A framework for few-shot evaluation of language models.
https://www.eleuther.ai
MIT License
5.87k stars 1.57k forks source link

How to use Zeno #1842

Open DavidAdamczyk opened 2 months ago

DavidAdamczyk commented 2 months ago

I would like to ask how to correctly use the script for uploading to Zeno. I use the same example as https://github.com/EleutherAI/lm-evaluation-harness/blob/main/examples/visualize-zeno.ipynb

accelerate launch -m lm_eval \
    --model hf \
    --model_args pretrained=google/gemma-1.1-2b-it \
    --tasks imdb \
    --batch_size 32 \
    --device cuda \
    --log_samples \
    --output_path outputs/gemma-1.1-2b-it \
    --limit 10
python scripts/zeno_visualize.py --data_path outputs --project_name "Zeno test"

Traceback (most recent call last):
  File "/raid/data/david/lm-evaluation-harness/scripts/zeno_visualize.py", line 219, in <module>
    main()
  File "/raid/data/david/lm-evaluation-harness/scripts/zeno_visualize.py", line 48, in main
    tasks = set(tasks_for_model(models[0], args.data_path))
  File "/raid/data/david/lm-evaluation-harness/scripts/zeno_visualize.py", line 130, in tasks_for_model
    json.load(open(Path(dir_path, "results.json"), encoding="utf-8"))["configs"],
FileNotFoundError: [Errno 2] No such file or directory: 'outputs/gemma-1.1-2b-it/results.json'

The error seems weird to me because this is the directory structure:

outputs
└── gemma-1.1-2b-it
    └── google__gemma-1.1-2b-it
        ├── results_2024-05-14T17-07-12.477774.json
        └── samples_imdb_2024-05-14T17-07-12.477774.json

I created more outputs, renamed some files and folders, and got this error message:

FileNotFoundError: [Errno 2] No such file or directory: 'output/imdb_gemma_2b_it/google__gemma-1.1-2b-it/pretrained=google__gemma-1.1-2b-it,parallelize=True,load_in_4bit=True_imdb.jsonl'

Can anyone please suggest how to use those scripts correctly?
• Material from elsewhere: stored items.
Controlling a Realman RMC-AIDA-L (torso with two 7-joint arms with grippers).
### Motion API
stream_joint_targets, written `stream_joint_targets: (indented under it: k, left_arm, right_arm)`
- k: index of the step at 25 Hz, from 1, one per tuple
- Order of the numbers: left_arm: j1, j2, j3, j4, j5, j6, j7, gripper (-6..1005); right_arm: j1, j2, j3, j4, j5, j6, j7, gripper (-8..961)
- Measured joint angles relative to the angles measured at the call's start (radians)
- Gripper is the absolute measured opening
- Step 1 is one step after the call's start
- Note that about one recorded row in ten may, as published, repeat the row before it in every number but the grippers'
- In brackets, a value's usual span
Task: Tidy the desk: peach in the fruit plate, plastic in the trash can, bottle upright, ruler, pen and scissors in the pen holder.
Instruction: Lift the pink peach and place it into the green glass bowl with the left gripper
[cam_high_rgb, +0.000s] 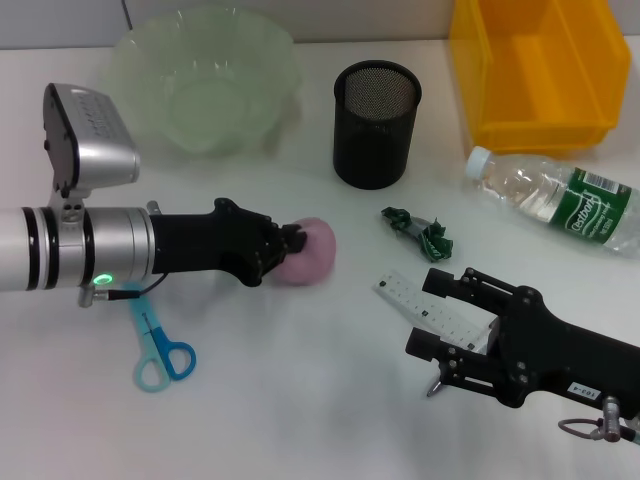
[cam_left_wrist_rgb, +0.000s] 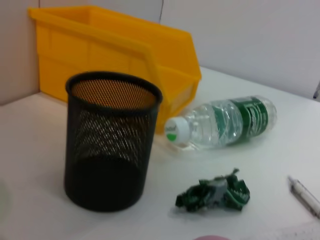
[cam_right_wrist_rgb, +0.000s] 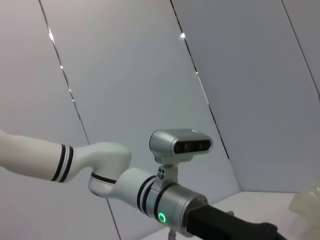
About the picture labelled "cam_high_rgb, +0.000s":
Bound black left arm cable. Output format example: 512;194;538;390
77;273;167;309

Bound black mesh pen holder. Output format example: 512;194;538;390
333;60;423;190

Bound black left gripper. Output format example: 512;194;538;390
148;197;310;288

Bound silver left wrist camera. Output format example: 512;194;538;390
42;82;142;201

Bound yellow plastic bin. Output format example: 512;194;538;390
448;0;632;160

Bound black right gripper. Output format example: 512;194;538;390
404;267;640;418

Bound blue safety scissors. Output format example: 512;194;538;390
119;282;197;395

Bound clear plastic ruler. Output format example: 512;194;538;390
372;269;501;359

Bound white grey ballpoint pen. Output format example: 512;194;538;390
426;324;501;400

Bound translucent green fruit bowl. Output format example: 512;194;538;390
102;12;306;161

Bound green plastic wrapper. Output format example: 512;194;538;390
380;205;455;262

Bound clear green-label water bottle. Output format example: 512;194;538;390
462;146;640;261

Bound pink toy peach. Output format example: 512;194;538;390
272;217;338;287

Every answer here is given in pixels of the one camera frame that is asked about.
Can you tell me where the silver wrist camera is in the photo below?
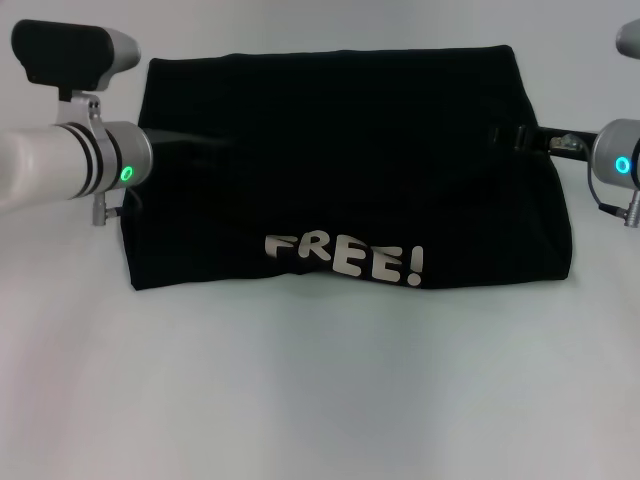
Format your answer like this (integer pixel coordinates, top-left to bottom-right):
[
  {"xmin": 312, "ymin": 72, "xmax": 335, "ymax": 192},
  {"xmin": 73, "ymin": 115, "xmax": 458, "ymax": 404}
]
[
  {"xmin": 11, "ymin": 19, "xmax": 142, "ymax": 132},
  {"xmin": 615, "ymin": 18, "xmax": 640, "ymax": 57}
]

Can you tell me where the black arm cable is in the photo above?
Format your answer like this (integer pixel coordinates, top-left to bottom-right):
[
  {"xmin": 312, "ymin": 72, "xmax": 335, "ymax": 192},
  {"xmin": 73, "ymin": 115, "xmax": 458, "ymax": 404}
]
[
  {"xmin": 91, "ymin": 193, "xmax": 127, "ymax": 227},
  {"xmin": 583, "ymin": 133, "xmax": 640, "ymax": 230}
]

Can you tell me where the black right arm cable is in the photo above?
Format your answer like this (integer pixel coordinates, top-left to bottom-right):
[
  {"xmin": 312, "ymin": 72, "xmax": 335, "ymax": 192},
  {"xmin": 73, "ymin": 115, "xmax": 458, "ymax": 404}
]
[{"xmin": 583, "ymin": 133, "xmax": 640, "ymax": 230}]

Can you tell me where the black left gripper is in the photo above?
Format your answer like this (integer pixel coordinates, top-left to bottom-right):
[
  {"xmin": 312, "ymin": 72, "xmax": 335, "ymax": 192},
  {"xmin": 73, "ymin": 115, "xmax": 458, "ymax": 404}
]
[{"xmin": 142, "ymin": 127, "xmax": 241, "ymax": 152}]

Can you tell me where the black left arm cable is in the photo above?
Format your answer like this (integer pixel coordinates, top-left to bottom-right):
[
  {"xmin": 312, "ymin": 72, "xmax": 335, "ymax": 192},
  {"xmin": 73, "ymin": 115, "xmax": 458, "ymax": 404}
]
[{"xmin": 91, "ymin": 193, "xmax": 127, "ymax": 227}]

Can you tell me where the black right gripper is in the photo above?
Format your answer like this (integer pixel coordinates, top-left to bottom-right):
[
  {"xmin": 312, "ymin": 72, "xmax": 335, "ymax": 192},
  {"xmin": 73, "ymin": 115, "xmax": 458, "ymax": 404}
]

KonradSzafer commented 1 month ago

Hi @DavidAdamczyk! I fixed the filename problem in #1926 - now the script will use the most recent result files for comparison. However, I'm not sure if the rest of the script is correct, there may have been other breaking changes introduced in the meantime. I fixed loading the data, but it still gives me errors later in the generate_dataset() function, so I suspect that part was broken before by changing the structure of the samples results files.

In the current version of the library, you no longer need to specify the model name in the output path, just use --output_path outputs and it will be created automatically. Then, when using the Zeno script, you just need to point to the outputs dir instead of a specific model.